(Stored items)
◇ ◇ ◇

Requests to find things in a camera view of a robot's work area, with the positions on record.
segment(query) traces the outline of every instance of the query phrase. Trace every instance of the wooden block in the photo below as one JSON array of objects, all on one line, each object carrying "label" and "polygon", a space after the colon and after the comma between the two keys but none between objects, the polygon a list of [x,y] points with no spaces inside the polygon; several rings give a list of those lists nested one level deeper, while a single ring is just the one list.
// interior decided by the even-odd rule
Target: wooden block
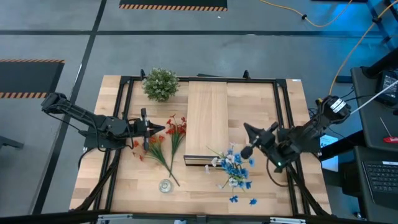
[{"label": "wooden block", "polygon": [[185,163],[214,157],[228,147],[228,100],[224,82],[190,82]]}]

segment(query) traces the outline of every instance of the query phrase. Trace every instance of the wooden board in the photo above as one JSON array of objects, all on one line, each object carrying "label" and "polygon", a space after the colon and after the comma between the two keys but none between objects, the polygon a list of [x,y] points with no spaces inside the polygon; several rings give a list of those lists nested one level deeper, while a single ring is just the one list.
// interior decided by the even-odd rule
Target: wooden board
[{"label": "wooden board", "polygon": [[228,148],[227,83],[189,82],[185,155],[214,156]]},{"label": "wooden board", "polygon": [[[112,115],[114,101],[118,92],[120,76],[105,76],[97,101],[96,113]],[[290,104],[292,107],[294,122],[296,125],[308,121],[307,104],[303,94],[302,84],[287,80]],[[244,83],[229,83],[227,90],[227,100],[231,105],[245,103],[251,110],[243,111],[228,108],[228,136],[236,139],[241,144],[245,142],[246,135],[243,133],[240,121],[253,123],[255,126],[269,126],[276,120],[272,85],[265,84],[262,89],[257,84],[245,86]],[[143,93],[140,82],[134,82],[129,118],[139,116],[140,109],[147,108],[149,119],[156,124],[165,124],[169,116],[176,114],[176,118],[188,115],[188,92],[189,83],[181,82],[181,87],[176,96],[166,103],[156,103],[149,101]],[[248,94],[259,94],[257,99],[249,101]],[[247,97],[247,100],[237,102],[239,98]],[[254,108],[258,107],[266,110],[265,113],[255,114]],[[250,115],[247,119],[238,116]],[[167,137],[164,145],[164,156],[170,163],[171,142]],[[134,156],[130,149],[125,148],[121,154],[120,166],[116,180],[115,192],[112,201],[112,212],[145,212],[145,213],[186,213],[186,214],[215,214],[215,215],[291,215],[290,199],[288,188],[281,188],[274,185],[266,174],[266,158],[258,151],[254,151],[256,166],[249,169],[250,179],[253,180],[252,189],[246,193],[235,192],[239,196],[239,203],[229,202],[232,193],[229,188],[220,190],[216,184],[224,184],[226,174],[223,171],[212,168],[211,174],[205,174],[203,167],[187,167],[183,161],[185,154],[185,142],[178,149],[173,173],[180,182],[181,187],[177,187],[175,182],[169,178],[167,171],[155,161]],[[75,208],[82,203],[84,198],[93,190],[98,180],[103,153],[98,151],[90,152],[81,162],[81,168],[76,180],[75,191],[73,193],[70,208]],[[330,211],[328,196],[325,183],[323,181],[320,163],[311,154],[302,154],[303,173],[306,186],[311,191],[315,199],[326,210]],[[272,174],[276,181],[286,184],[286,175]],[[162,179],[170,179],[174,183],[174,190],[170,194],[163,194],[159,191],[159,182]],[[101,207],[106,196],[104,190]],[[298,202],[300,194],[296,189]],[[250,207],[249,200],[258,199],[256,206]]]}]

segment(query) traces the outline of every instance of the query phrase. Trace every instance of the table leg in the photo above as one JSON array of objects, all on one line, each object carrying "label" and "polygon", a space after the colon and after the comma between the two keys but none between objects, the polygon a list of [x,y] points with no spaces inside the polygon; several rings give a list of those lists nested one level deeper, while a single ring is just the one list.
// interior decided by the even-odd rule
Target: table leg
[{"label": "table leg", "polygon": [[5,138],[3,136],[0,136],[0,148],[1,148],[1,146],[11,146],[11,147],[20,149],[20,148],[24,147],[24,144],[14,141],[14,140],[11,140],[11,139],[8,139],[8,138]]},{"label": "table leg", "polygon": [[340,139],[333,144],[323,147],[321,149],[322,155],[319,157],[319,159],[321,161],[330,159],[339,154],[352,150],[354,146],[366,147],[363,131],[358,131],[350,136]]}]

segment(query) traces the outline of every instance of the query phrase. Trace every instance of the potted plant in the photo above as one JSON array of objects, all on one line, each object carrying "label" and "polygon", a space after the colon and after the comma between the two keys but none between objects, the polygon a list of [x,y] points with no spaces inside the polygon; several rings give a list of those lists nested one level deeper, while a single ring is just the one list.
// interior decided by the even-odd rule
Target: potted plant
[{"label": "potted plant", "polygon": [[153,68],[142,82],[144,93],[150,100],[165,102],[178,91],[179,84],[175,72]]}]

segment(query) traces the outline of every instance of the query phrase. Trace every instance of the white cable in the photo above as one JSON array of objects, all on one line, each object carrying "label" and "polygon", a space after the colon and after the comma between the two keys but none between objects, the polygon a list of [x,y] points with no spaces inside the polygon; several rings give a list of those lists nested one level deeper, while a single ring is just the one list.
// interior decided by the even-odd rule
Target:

◇ ◇ ◇

* _TRY IT_: What is needed is the data above, retyped exactly, with every picture left out.

* _TASK OUTPUT_:
Requests to find things in a camera view of a robot's work area, with the positions on record.
segment(query) traces the outline of every instance of the query phrase. Trace every instance of the wooden block in the photo below as one JSON array of objects, all on one line, each object carrying "label" and "polygon", a space after the colon and after the comma between the two keys but none between objects, the polygon a list of [x,y] points with no spaces inside the polygon; several rings give a list of those lists nested one level deeper, while a single ring is just the one list.
// interior decided by the even-odd rule
Target: wooden block
[{"label": "wooden block", "polygon": [[185,163],[214,157],[228,147],[228,100],[224,82],[190,82]]}]

segment(query) traces the outline of every instance of the query phrase. Trace every instance of the wooden board in the photo above as one JSON array of objects, all on one line, each object carrying "label" and "polygon", a space after the colon and after the comma between the two keys but none between objects, the polygon a list of [x,y] points with no spaces inside the polygon; several rings give a list of those lists nested one level deeper, while a single ring is just the one list.
// interior decided by the even-odd rule
Target: wooden board
[{"label": "wooden board", "polygon": [[228,148],[227,83],[189,82],[185,155],[214,156]]},{"label": "wooden board", "polygon": [[[112,115],[114,101],[118,92],[120,76],[105,76],[97,101],[96,113]],[[290,104],[292,107],[294,122],[296,125],[308,121],[307,104],[303,94],[302,84],[287,80]],[[244,83],[229,83],[227,90],[227,100],[231,105],[245,103],[251,110],[243,111],[228,108],[228,136],[236,139],[241,144],[245,142],[246,135],[243,133],[240,121],[253,123],[255,126],[269,126],[276,120],[272,85],[265,84],[262,89],[257,84],[245,86]],[[143,93],[140,82],[134,82],[129,118],[139,116],[140,109],[147,108],[149,119],[156,124],[165,124],[169,116],[176,114],[176,118],[188,115],[188,92],[189,83],[181,82],[181,87],[176,96],[166,103],[156,103],[149,101]],[[248,94],[259,94],[257,99],[249,101]],[[247,97],[247,100],[237,102],[239,98]],[[254,108],[258,107],[266,110],[265,113],[255,114]],[[250,115],[247,119],[238,116]],[[167,137],[164,145],[164,156],[170,163],[171,142]],[[134,156],[130,149],[125,148],[121,154],[120,166],[116,180],[115,192],[112,201],[112,212],[145,212],[145,213],[186,213],[186,214],[215,214],[215,215],[291,215],[290,199],[288,188],[281,188],[274,185],[266,174],[266,158],[258,151],[254,151],[256,166],[249,169],[250,179],[253,180],[252,189],[246,193],[235,192],[239,196],[239,203],[229,202],[232,193],[229,188],[220,190],[216,184],[224,184],[226,174],[223,171],[212,168],[211,174],[205,174],[203,167],[187,167],[183,161],[185,154],[185,142],[178,149],[173,173],[180,182],[181,187],[177,187],[175,182],[169,178],[167,171],[155,161]],[[75,208],[82,203],[84,198],[93,190],[98,180],[103,153],[98,151],[90,152],[81,162],[81,168],[76,180],[75,191],[73,193],[70,208]],[[330,211],[328,196],[325,183],[323,181],[320,163],[311,154],[302,154],[303,173],[306,186],[311,191],[315,199],[326,210]],[[272,174],[276,181],[286,184],[286,175]],[[162,179],[170,179],[174,183],[174,190],[170,194],[163,194],[159,191],[159,182]],[[101,207],[106,196],[104,190]],[[298,202],[300,194],[296,189]],[[250,207],[249,200],[258,199],[256,206]]]}]

segment(query) traces the outline of every instance of the query phrase. Trace every instance of the table leg in the photo above as one JSON array of objects, all on one line, each object carrying "label" and "polygon", a space after the colon and after the comma between the two keys but none between objects, the polygon a list of [x,y] points with no spaces inside the polygon; several rings give a list of those lists nested one level deeper, while a single ring is just the one list.
// interior decided by the even-odd rule
Target: table leg
[{"label": "table leg", "polygon": [[5,138],[3,136],[0,136],[0,148],[1,148],[1,146],[11,146],[11,147],[20,149],[20,148],[24,147],[24,144],[14,141],[14,140],[11,140],[11,139],[8,139],[8,138]]},{"label": "table leg", "polygon": [[340,139],[333,144],[323,147],[321,149],[322,155],[319,157],[319,159],[321,161],[330,159],[339,154],[352,150],[354,146],[366,147],[363,131],[358,131],[350,136]]}]

segment(query) traces the outline of every instance of the query phrase. Trace every instance of the potted plant in the photo above as one JSON array of objects, all on one line, each object carrying "label" and "polygon", a space after the colon and after the comma between the two keys but none between objects, the polygon a list of [x,y] points with no spaces inside the polygon; several rings give a list of those lists nested one level deeper, while a single ring is just the one list.
// interior decided by the even-odd rule
Target: potted plant
[{"label": "potted plant", "polygon": [[153,68],[142,82],[144,93],[150,100],[165,102],[178,91],[179,84],[175,72]]}]

segment(query) traces the outline of every instance of the query phrase. Trace every instance of the white cable in the photo above as one JSON array of objects, all on one line, each object carrying "label" and "polygon", a space after the colon and after the comma between the two keys but none between objects, the polygon a list of [x,y] points with no spaces inside the polygon; several rings give a list of those lists nested one level deeper, while a single ring is just the one list.
// interior decided by the even-odd rule
Target:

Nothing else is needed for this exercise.